In recent years, the energy metabolism of tumors has become an indispensable research hotspot. Different from resting cells, tumor cells continuously supply deoxyribonucleoside triphosphates (dNTPs) resting in the de novo pathway, which thus facilitates the out-of-control tumor growth [1]. PyM represents a part of nucleotide metabolism to generate deoxy/ribonucleotides and nucleosides of pyrimidine bases (including uracil, thymine, and cytosine) [32]. Notably, the deoxyribonucleotide pool necessary for the proliferation of cells can be generated based on purine metabolism [33]. The persistent dNTP supply plays a crucial role in maintaining cancer cell survival [7]. Therefore, the permanent activation of the PyM gene from the beginning is necessary for growing tumors. KRAS drives tumor growth in pancreatic cancer by activating PyM [34]. Additionally, tumor cells are able to utilize diverse mechanisms for activating PyM genes and desensitizing the feedback regulatory pathway, thus resulting in allosteric suppression and maintaining the persistent cell nitrogen flow into the pathway producing dNTP along with ribonucleotide phosphate [35].

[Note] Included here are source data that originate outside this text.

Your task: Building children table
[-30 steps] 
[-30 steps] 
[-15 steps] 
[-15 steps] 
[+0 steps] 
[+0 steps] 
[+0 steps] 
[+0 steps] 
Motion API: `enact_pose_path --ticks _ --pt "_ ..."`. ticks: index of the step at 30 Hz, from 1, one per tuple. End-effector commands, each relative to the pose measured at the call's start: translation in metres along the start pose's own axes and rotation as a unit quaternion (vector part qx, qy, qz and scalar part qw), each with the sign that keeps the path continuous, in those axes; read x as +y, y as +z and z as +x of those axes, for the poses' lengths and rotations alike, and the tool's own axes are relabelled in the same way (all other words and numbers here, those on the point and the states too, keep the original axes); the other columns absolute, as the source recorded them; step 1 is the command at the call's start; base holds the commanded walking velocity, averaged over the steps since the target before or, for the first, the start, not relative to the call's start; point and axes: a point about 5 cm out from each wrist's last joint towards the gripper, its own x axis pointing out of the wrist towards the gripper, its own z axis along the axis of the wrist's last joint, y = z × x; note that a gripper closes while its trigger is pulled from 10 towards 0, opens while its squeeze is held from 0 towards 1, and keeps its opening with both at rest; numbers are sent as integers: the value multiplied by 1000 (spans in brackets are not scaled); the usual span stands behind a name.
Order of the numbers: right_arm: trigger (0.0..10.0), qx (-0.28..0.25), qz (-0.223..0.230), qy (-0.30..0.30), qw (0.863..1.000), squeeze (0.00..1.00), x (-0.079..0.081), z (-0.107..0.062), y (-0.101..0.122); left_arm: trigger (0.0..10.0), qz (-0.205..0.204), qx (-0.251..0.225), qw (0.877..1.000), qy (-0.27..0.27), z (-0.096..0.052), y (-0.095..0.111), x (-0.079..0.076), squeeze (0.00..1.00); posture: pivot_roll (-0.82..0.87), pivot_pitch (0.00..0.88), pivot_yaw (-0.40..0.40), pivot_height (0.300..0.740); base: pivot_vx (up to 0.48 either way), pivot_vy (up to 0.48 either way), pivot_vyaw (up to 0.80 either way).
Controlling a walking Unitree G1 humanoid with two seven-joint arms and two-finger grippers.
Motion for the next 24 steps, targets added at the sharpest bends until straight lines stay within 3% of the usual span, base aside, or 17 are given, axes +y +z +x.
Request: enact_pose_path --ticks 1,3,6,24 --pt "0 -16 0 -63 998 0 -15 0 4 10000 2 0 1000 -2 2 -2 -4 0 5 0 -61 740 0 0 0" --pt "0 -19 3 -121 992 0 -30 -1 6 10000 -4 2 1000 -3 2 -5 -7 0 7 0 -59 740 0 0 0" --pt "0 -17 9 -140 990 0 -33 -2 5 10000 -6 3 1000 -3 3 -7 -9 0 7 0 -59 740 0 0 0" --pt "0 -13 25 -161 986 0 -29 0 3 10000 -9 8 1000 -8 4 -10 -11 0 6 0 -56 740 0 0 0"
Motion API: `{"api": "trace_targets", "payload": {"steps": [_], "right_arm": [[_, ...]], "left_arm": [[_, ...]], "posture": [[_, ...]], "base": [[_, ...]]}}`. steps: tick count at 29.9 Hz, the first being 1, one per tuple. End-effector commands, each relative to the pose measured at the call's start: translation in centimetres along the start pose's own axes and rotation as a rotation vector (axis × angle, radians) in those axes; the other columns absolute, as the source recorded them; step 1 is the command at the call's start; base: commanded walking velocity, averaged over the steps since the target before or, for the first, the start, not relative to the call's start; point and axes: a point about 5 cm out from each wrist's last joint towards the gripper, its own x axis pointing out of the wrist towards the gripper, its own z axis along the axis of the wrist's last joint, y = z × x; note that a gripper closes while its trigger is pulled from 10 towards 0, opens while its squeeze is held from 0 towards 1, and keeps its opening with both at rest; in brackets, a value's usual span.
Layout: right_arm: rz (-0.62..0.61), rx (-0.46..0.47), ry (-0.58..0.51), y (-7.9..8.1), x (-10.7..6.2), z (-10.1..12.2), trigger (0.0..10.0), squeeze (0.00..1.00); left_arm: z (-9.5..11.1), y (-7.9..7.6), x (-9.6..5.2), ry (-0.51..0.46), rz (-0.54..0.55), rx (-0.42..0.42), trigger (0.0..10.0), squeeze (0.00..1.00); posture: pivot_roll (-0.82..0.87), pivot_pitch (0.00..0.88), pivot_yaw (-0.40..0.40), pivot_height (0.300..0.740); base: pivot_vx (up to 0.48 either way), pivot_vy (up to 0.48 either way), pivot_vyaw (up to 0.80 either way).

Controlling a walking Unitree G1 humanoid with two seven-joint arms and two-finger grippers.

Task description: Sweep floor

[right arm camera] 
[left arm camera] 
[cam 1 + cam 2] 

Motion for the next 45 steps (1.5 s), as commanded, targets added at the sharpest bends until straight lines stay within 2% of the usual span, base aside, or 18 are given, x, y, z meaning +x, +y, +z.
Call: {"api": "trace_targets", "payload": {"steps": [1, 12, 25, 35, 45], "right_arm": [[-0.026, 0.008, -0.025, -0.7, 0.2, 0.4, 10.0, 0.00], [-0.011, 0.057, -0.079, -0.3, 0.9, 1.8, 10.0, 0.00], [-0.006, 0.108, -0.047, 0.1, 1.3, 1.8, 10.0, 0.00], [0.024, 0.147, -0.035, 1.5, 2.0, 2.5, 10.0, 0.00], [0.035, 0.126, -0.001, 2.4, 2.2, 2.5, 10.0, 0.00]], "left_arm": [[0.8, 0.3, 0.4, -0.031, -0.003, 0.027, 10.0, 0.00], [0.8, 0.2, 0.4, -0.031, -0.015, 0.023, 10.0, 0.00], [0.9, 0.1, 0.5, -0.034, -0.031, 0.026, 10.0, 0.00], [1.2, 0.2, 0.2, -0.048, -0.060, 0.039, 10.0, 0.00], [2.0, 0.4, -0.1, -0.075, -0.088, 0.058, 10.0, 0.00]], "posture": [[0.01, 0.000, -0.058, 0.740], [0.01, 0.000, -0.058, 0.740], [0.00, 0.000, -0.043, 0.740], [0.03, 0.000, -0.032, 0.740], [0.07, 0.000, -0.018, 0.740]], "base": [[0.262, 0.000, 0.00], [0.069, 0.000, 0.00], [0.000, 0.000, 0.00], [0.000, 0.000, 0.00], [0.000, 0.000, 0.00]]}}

GSEA was performed in the present work for identifying gene sets associated with PyM to differentiate those clinical as well as molecular parameters for BRCA. In addition, the BRCA mRNA sequencing data along with the microarray data were acquired on TCGA database. Moreover, we applied the prognostic signature related to PyM (RRM2B, NME3, and POLD2) to predict OS for BRCA using Cox regression analysis. The as-constructed gene signature was adopted for classifying cases as high- or low-risk subgroups, identifying patients with BRCA with poor prognosis. Then, the METABRIC database was used to validate the signature prognosis prediction ability. Surprisingly, our prognostic model performed well on the KM analysis in 1892 BRCA patients. Stratification analysis indicated that the 3-mRNA signature-based risk score might independently predict the prognosis of each subgroup of age, N, and HER-2 status. However, the risk score is more suitable for the subgroup of M0 rather than M1, that is, the prognostic signature we selected is more suitable for BRCA that had not undergone distant metastasis, which suggests that our 3-mRNA signature may have great significance for the early diagnosis of BRCA. These findings suggested that our constructed 3-mRNA signature might serve as a biomarker for BRCA cases. Yet the low sample size was its limitation.

5. Conclusions

The present work first proposes the use of 3-mRNA signatures associated with PyM using bioinformatics methods for the prognosis of BRCA. In our study, cases who had high risk scores were found to show dismal prognostic outcome. The constructed 3-mRNA signature can be used as a prognostic marker for BRCA irrespective of additional clinicopathological factors. We believe that bioinformatics methods can be well combined with the early detection of breast cancer and can provide general guidance for the future application of molecular medicine combined biomarkers in other diseases. In the future, we will follow up with biological experiments and verify these biomarkers with our collaborators.